Ituri : au moins 25 agriculteurs massacrés lors d’une attaque des ADF

Au moins vingt-cinq agriculteurs ont été tués dans une attaque attribuée aux Forces démocratiques alliées (ADF) dans une zone reculée du nord-est de la République démocratique du Congo. Les victimes travaillaient dans leurs champs malgré une interdiction décrétée par les autorités locales depuis 2022 pour des raisons de sécurité.

Les faits se sont déroulés dans la nuit de samedi à dimanche, près des villages d’Otmaber et de Bwanasula, dans le territoire d’Irumu, en province de l’Ituri. Selon des sources locales, des combattants des ADF ont pris pour cible des civils installés dans une zone forestière où ils cultivaient leurs terres.

« Toutes les victimes sont des agriculteurs qui se trouvaient dans leurs champs », a déclaré Léon Undemutau Manzaleke, responsable de la société civile de la chefferie des Walese-Vonkutu, entité administrative englobant les deux villages concernés. « Le bilan provisoire fait état de 25 morts », a-t-il précisé. Ces informations ont été confirmées par des sources sécuritaires et locales.

Une source humanitaire présente sur place a indiqué avoir constaté la présence de nombreux corps, dont ceux de femmes et d’hommes, certains retrouvés dans la brousse. Elle a également évoqué de grandes difficultés logistiques pour procéder à leur évacuation. Par ailleurs, plusieurs civils auraient été enlevés lors de l’attaque, selon Christophe Munyanderu, défenseur des droits humains dans le territoire d’Irumu.

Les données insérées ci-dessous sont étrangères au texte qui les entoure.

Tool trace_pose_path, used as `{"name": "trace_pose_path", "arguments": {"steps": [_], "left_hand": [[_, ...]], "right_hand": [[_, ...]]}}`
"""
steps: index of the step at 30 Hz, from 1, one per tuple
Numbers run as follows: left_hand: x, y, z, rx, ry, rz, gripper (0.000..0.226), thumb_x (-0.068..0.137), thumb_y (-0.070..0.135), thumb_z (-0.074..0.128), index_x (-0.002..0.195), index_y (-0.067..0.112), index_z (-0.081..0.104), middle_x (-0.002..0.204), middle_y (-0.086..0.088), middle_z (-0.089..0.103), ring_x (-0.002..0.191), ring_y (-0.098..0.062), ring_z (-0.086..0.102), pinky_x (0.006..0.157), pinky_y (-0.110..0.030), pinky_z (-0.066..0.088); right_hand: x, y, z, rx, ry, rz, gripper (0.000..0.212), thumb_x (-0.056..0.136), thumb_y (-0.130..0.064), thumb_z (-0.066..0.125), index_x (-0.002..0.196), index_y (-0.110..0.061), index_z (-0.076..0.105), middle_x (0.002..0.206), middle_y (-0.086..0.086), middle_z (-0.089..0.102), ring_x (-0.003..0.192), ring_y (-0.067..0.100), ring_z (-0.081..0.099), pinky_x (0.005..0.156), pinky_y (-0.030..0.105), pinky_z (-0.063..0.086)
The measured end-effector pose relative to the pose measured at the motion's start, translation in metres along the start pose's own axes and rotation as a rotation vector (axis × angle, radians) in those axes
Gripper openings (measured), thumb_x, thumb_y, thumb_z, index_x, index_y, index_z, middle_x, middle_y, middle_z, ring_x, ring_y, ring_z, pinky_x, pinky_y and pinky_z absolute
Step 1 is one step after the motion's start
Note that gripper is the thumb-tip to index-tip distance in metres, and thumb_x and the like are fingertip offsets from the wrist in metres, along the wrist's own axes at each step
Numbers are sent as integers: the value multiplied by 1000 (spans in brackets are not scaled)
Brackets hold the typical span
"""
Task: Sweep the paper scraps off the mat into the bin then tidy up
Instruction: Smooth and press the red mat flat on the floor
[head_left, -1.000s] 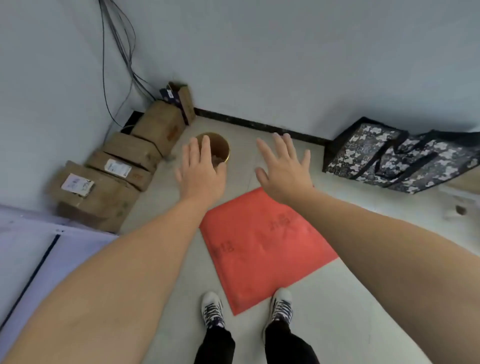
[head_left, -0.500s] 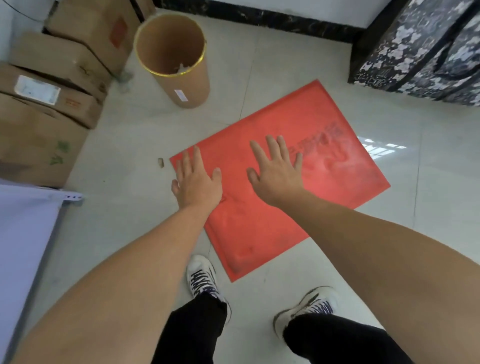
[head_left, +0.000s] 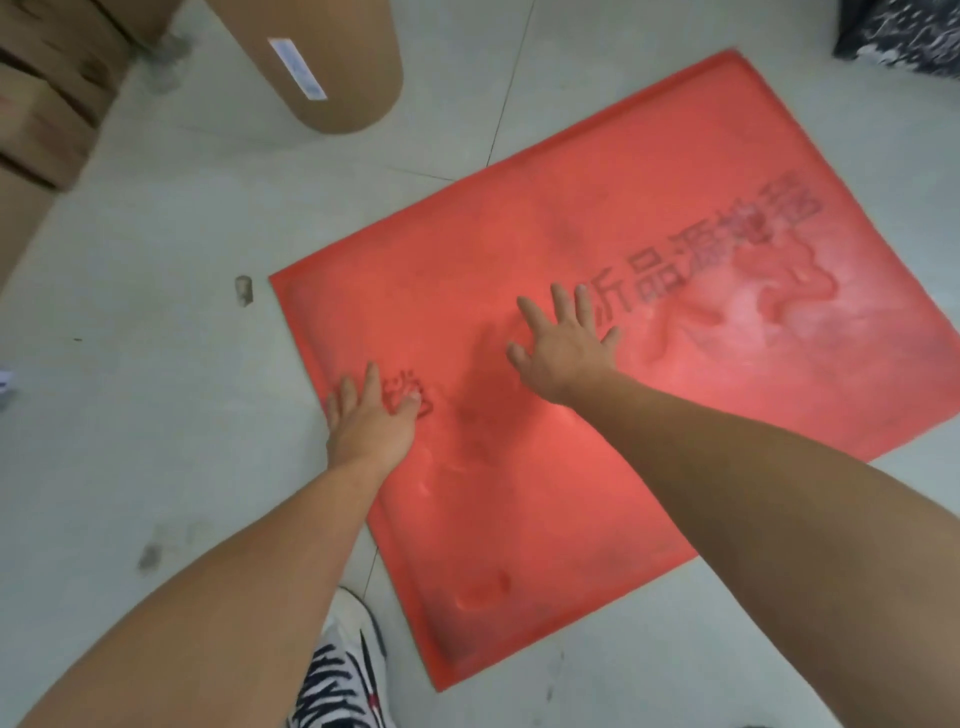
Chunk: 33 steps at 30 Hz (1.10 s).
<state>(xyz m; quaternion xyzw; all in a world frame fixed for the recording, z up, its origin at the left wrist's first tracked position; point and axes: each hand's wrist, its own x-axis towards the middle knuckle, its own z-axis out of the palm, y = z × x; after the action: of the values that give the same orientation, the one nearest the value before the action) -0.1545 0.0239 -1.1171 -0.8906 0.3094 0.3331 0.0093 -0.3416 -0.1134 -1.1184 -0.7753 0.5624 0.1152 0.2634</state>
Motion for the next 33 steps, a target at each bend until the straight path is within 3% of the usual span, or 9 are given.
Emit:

Issu à l’origine de rebelles ougandais ayant prêté allégeance au groupe État islamique, le mouvement ADF est responsable de violences récurrentes dans l’est de la RDC, notamment dans les provinces du Nord-Kivu et de l’Ituri.

Depuis 2021, l’armée ougandaise (UPDF) est déployée aux côtés des forces armées congolaises dans le cadre de l’opération conjointe « Shujaa », destinée à neutraliser les ADF. Malgré cette coopération militaire, les attaques contre les civils se poursuivent.

L’administrateur du territoire d’Irumu, Siro Simba, a rappelé que l’accès aux champs dans cette zone avait été formellement interdit depuis 2022. « Malheureusement, certains habitants continuent de s’y rendre pour cultiver ou récolter, notamment le cacao », a-t-il regretté, soulignant que des opérations militaires sont toujours en cours dans le secteur.